On the College of Chicago, the place the variety of double majors has additionally greater than doubled, “I see college students committing to at least one profession however desirous to have extra breadth,” mentioned Melina Hale, dean of the school. “They’re going and exploring all of those different majors and discovering one they love.”

Double-majoring can be “an effective way for college kids to show that they know the way to suppose in numerous methods,” mentioned Hale, herself a biologist who has collaborated with engineers. “For those who’re going right into a job in finance and have a deep background in historical past, you’re bringing alternative ways of approaching issues.”

Associated: To fill seats, extra schools provide credit score for all times expertise

This mind-set is pushing nonetheless one other pattern: Extra college students nationwide are incomes certificates, which they’ll get in a matter of months and alongside their levels, in topics equivalent to enterprise administration. Seventeen p.c of bachelor’s diploma recipients additionally completed faculty with no less than one certificates in 2023-24, the Nationwide Scholar Clearinghouse Analysis Middle stories.

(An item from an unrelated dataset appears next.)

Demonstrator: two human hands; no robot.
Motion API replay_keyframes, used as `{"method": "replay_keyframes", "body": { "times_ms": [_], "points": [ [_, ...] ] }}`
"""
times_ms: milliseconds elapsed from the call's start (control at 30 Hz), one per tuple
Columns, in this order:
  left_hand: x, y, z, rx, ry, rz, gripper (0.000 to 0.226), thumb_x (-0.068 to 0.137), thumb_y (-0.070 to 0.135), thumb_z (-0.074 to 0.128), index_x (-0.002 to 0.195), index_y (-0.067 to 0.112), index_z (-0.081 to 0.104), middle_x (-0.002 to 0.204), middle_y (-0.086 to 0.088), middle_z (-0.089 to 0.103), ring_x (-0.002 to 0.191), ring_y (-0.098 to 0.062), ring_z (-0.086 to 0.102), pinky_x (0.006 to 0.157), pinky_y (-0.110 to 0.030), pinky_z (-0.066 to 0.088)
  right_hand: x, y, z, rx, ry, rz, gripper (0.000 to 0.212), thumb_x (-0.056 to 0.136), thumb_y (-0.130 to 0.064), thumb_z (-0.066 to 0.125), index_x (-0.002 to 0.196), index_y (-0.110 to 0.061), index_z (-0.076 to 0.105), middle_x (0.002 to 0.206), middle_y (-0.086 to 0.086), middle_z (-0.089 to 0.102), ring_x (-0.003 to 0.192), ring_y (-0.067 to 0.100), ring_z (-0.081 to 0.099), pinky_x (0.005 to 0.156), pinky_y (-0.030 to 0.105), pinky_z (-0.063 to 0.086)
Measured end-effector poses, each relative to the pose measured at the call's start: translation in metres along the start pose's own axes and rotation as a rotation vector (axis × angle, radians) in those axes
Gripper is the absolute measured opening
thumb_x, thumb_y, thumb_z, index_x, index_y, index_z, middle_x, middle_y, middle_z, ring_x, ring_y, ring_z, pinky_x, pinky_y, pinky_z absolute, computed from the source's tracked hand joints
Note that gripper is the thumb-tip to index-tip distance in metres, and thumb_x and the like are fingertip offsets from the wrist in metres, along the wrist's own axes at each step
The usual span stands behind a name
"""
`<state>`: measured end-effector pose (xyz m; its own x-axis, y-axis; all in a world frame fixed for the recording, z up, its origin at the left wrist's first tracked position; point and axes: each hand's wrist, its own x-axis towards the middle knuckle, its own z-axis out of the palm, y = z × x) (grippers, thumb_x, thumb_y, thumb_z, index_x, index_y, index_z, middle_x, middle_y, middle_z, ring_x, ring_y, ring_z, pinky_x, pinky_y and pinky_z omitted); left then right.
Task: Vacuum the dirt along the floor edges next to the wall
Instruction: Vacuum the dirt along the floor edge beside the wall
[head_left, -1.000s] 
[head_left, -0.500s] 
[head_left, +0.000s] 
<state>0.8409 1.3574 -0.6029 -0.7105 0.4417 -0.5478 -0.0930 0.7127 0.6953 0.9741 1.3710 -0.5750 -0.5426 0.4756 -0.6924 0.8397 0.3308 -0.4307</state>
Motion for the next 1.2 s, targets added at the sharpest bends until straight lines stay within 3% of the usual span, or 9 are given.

Generally known as “stackable credentials,” these sorts of certificates “have been talked about for a very long time,” mentioned Ryan Lufkin, vice chairman of worldwide tutorial technique on the instructional know-how firm Instructure. “And now there’s actually demand for them.” 

That’s as a result of — like double-majoring and minoring — they make candidates stand out to employers, mentioned Odle, at UW-Madison. 

College students, he mentioned, “are attempting to emphasise their attractiveness within the labor market. They’re making an attempt to cowl their bases.”

Contact author Jon Marcus at 212-678-7556, jmarcus@hechingerreport.org or jpm.82 on Sign.

This story about double majors was produced by The Hechinger Report, a nonprofit, impartial information group centered on inequality and innovation in schooling.

Information evaluation by Marina Villeneuve.